Family and friends are the most important source of care for people with LTC needs in OECD countries. Because of the informal nature of the care they provide, it is not easy to get comparable data on the number of people caring for family and friends across countries, nor on the frequency of their caregiving. The data presented in this section come from national or international health surveys and refer to people aged 50 years and over who report providing care and assistance to family members and friends.
On average across OECD countries for which data are available, around 13% of people aged 50 and over reported providing informal care at least weekly in 2019. The share of people aged 50 and over providing informal care was close to or over 20% in Belgium, Austria, the Czech Republic, the United Kingdom and Germany, and less than 10% in Portugal, Greece, Lithuania, the United States, Ireland, the Slovak Republic and Latvia (Figure 10.16). There was also variation in the intensity of the care provided. The lowest rates of daily care provision were found in the Slovak Republic and Latvia.

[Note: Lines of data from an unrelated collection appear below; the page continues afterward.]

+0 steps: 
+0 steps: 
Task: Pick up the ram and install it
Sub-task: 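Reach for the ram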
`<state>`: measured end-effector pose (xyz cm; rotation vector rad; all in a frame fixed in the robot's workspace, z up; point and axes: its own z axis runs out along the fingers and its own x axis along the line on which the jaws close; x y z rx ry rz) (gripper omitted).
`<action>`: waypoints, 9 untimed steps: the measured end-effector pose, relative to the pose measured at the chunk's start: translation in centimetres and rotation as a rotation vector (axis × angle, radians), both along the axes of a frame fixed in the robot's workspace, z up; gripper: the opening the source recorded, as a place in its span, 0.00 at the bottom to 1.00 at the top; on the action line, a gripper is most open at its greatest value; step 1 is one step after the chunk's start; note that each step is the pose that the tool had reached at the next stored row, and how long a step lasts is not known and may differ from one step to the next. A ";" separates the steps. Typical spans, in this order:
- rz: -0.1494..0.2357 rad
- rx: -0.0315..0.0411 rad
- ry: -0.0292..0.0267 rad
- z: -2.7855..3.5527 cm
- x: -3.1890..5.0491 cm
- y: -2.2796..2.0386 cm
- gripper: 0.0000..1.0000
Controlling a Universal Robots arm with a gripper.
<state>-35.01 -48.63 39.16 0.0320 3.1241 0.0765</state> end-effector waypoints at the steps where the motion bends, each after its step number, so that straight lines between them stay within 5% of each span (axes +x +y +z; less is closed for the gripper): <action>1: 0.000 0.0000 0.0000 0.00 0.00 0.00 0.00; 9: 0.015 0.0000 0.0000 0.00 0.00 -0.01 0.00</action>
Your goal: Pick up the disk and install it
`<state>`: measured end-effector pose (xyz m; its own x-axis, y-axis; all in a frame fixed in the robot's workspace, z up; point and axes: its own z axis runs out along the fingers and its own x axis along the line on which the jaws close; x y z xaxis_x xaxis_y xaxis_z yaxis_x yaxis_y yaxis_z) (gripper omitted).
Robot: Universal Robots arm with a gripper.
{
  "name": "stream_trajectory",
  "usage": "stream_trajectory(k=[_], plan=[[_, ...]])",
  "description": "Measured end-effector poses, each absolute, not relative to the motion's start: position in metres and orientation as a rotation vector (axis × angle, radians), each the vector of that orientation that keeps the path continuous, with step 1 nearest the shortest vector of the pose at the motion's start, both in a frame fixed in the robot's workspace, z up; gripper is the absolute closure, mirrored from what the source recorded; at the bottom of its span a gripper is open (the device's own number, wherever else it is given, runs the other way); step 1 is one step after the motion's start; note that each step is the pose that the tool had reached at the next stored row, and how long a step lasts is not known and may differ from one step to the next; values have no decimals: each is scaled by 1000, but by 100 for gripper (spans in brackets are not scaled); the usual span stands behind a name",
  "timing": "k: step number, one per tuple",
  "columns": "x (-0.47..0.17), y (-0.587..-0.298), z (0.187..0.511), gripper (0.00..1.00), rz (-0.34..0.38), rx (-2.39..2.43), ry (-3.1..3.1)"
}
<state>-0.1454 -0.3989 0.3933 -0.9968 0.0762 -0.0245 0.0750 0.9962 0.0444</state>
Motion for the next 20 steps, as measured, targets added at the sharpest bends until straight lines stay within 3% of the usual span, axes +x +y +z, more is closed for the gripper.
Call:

Intensive caregiving is associated with a reduction in labour force attachment for caregivers of working age, higher poverty rates and a higher prevalence of mental health problems. Many OECD countries have implemented policies to support family carers with a view to mitigating these negative impacts. Two-thirds of OECD countries provide care leave, whether paid or unpaid, while respite care remains fragmented in many countries. Moreover, two‑thirds of OECD countries provide cash benefits to family caregivers; cash-for-care allowances for recipients, which can be used to pay informal caregivers; or periods of paid leave for informal carers. Some countries (such as Australia, Germany and Luxembourg) also provide counselling/training services, but many rely heavily on the voluntary sector (OECD, forthcoming[9]).
On average across OECD countries, 62% of those providing daily informal care were women in 2019 (Figure 10.17). Spain, Greece and Portugal had the greatest gender imbalance: over 70% of informal carers were women. Around two‑thirds of carers are looking after a parent or a spouse, but patterns of caring vary for different age groups. The survey found that younger carers (aged between 50 and 65) were much more likely to be caring for a parent (Figure 10.18). They were more likely to be women and might not be providing care every day. Carers aged over 65 were more likely to be caring for a spouse. Caring for a spouse tends to be more intensive, requiring daily care, and men and women are equally likely to take on this role.
The fact that fewer people provide daily care in countries with stronger formal LTC systems suggests that there is a trade‑off between informal and formal care. Declining family size, increased geographical mobility and rising participation rates of women in the labour market mean that there is a risk that fewer people will be willing and able to provide informal care in the future. Coupled with the effects of an ageing population, this could lead to higher demand for professional LTC services. Public LTC systems will need adequate resources to meet increased demand while maintaining access and quality.